New York City closes the door on Mayor Bloomberg’s boot camp for principals, marking end of an era

A high-profile principal training program that started with a bang under Mayor Michael Bloomberg has gone out with a whimper.

The Aspiring Principals Program, a cornerstone of former Chancellor Joel Klein’s approach to the school system, graduated its final class in June and will no longer train new school leaders in New York City.

Since 2003, the fast-track principal training program has been run under the auspices of the NYC Leadership Academy, a nonprofit organization initially launched as an alternative to the city’s traditional process, in which educators work their way up through the system over time.

But the Aspiring Principals Program was also a mechanism for Klein to carry out his reform agenda by training would-be principals like CEOs (former GE executive Jack Welch once chaired the Academy) and holding them accountable for boosting school performance.

Early on, the program trained close to 90 aspiring principals per year, often younger teachers looking to vault into leadership positions, Academy officials said. It originally included an intensive summer training followed by a paid year-long residency shadowing an experienced principal, and over 14 years, the program produced 466 city principals.

The decision to end the principal training program comes alongside a shakeup to another longstanding relationship with a non-profit organization. Chalkbeat reported earlier this month that the city will not renew its contract with TNTP, a reform-oriented organization that helped recruit and train roughly 20 percent of the city’s teachers — opting instead to run the program itself.

City officials said they ended the principal training program for the same reason they brought the teacher training program in-house.

“It was just a smart move on the [education department’s] part to take what we’ve learned from our partners and make sure that we internalize it ourselves,” said Deputy Chancellor Phil Weinberg.

Asked whether ending the principal training program amounted to a rejection of the business-style leadership Klein espoused, Weinberg indicated that the education department had shifted its thinking. “It takes specific things to run GE, but it’s a different thing than running a school,” he said.

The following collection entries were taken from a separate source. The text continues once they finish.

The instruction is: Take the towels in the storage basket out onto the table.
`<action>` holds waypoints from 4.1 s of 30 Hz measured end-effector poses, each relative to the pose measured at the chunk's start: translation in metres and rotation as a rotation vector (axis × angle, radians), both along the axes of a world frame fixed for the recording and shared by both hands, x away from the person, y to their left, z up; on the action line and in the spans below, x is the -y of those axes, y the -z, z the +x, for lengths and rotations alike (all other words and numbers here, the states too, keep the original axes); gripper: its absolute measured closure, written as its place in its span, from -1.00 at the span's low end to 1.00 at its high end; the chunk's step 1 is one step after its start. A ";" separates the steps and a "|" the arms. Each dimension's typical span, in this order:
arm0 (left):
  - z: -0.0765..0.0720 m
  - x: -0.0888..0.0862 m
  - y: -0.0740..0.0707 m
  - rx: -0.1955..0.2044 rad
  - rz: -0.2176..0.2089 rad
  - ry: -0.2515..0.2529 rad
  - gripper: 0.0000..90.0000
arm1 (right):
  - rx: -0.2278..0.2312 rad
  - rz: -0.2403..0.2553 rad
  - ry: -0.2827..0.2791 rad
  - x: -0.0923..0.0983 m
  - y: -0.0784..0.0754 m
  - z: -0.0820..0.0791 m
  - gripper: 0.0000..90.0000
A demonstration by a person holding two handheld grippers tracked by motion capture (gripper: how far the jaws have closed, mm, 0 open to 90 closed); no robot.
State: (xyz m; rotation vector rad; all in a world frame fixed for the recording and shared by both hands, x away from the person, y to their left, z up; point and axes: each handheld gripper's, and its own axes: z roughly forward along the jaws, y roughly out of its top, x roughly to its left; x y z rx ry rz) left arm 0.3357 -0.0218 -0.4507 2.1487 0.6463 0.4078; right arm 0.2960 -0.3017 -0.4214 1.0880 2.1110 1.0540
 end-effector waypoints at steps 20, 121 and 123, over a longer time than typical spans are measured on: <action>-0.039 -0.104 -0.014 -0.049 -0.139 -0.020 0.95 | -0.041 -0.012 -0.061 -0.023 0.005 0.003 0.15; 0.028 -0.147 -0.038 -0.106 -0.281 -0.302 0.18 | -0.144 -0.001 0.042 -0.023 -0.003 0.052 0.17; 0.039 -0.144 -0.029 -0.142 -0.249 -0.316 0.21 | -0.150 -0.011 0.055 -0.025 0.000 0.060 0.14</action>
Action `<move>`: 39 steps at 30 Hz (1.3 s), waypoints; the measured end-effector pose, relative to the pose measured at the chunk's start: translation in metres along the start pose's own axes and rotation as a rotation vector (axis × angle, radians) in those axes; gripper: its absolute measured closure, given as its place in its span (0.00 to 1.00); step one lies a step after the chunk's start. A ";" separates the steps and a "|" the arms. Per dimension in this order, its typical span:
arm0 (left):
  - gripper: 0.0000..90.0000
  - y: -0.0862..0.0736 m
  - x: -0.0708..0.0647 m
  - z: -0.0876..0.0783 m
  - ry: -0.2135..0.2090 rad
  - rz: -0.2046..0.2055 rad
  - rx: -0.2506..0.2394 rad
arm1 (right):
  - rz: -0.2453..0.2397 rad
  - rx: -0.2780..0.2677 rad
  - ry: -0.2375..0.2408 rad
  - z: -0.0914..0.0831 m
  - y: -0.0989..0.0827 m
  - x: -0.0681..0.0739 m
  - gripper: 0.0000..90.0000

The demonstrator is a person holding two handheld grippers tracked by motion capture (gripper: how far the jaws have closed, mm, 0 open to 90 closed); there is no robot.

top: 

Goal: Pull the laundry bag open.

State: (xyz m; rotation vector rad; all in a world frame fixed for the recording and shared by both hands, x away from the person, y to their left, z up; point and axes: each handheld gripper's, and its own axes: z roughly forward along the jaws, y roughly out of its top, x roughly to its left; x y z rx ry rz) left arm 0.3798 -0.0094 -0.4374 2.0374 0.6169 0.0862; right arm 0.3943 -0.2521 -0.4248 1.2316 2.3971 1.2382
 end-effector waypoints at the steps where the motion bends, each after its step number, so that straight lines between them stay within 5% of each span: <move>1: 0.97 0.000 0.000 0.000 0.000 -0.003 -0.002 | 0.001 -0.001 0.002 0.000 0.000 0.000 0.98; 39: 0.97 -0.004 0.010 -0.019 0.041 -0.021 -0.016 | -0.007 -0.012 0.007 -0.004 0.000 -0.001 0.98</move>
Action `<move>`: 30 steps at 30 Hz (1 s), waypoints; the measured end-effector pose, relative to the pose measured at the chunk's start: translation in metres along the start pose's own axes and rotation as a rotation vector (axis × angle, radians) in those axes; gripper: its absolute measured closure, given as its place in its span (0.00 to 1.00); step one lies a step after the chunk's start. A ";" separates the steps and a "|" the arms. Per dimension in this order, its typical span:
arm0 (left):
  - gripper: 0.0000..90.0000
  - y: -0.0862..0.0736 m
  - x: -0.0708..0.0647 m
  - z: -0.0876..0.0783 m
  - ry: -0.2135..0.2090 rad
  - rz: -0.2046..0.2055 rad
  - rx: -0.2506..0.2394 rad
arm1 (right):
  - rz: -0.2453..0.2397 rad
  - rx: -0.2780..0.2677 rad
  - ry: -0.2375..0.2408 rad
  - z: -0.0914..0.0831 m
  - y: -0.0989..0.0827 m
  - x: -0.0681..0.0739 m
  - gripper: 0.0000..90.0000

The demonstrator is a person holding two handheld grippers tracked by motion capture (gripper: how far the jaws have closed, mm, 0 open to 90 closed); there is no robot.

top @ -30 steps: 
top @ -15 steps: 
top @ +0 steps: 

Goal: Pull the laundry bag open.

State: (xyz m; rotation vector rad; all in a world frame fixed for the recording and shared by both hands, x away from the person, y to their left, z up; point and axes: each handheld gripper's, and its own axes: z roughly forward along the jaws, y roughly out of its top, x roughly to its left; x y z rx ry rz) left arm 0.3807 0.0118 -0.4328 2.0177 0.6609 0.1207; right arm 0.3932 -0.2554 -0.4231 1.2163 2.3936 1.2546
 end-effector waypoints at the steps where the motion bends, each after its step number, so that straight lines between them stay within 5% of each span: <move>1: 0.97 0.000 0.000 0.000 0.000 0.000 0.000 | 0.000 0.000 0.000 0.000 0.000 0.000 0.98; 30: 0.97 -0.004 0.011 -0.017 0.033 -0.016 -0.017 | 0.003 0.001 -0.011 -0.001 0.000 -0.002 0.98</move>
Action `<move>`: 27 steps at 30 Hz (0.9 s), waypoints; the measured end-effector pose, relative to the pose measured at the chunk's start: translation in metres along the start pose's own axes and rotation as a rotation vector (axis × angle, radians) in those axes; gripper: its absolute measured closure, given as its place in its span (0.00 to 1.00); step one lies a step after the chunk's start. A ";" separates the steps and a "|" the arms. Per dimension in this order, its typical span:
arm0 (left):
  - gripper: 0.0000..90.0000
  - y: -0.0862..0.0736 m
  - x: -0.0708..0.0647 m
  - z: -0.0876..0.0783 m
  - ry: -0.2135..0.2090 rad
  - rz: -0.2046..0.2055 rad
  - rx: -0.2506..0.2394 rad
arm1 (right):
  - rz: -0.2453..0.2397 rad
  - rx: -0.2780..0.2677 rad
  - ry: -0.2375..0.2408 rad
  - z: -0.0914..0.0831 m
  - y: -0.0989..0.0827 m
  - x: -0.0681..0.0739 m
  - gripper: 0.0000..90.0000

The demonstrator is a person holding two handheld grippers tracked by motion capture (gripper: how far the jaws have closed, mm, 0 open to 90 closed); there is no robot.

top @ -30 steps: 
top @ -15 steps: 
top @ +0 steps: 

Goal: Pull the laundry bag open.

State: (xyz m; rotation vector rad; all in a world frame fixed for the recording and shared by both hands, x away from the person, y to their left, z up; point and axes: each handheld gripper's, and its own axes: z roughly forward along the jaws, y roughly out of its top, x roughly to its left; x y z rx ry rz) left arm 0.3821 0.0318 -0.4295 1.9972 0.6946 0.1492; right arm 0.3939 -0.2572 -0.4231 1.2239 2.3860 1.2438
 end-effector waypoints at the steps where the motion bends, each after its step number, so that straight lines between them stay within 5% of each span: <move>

Still, the decision to end the program is not likely to have a sudden effect on principal recruitment and training. The education department had been scaling back the program for years, and in June, just 13 people graduated from it. (By contrast, the city hired 137 principals last school year.)

One of the ways the city reduced the program’s scope was by no longer sending prospective principals to spend a year embedded in another school — an expensive commitment given that the city had historically paid participants a full principal’s salary while training.

“As Carmen Fariña came on board, she wanted to build the district’s capacity to run their own leadership programs,” said Irma Zardoya, president and CEO of the NYC Leadership Academy, which now works with districts in more than two dozen states across the country. “They received significant funding to build capacity through their own leadership development programs. It’s happened gradually.”

The city has been leaning more heavily on its Leadership in Education Apprenticeship Program, which was developed with the NYC Leadership Academy and includes a summer training that borrows heavily from the Aspiring Principals curriculum.

But a key difference is that participants keep their jobs in their original schools while learning from their current principals, eliminating the cost of paying them to train elsewhere. In 2017, LEAP produced 86 graduates, many of whom will likely be hired as assistant principals first.

City officials emphasized that they will not completely cut ties with the NYC Leadership Academy, and the organization will continue to provide support to existing principals who request it. The education department has also continued to invest in a suite of other training programs, including partnerships with local universities, funded partly by the Wallace Foundation, which also helped finance the initial Aspiring Principals program.

The Aspiring Principals program has evolved and sparked controversy throughout its 14-year run. Some school communities pushed back against what they saw as heavy-handed management tactics, and others questioned how people with little teaching experience could quickly morph into effective school leaders. (Current Chancellor Fariña significantly increased the amount of teaching experience principals must have before landing the job.)

A 2009 study of the program’s effect in New York City found that it had some positive effects on student test scores, but a different analysis showed that schools run with Leadership Academy graduates had higher teacher turnover and lower grades on progress reports. The program also motivated a high-profile spat between education reform critic Diane Ravitch and former Chancellor Klein, who passed over Ravitch’s partner to run the principal training program. (After this story was published, Ravitch wrote in an email that she never asked Klein to hire her partner to run the program, and their disagreements were unrelated.)

Eric Nadelstern, a deputy chancellor under Klein who later ran a principal training program at Teachers College, said the program’s conclusion marks the end of an era. While Bloomberg and Klein wanted to shake up the system, he said, Fariña has sought to restore veteran educators to the role.

“Carmen thinks very differently,” he said. “She thinks people need to put in their dues.”

This story has been updated to include a response from Diane Ravitch.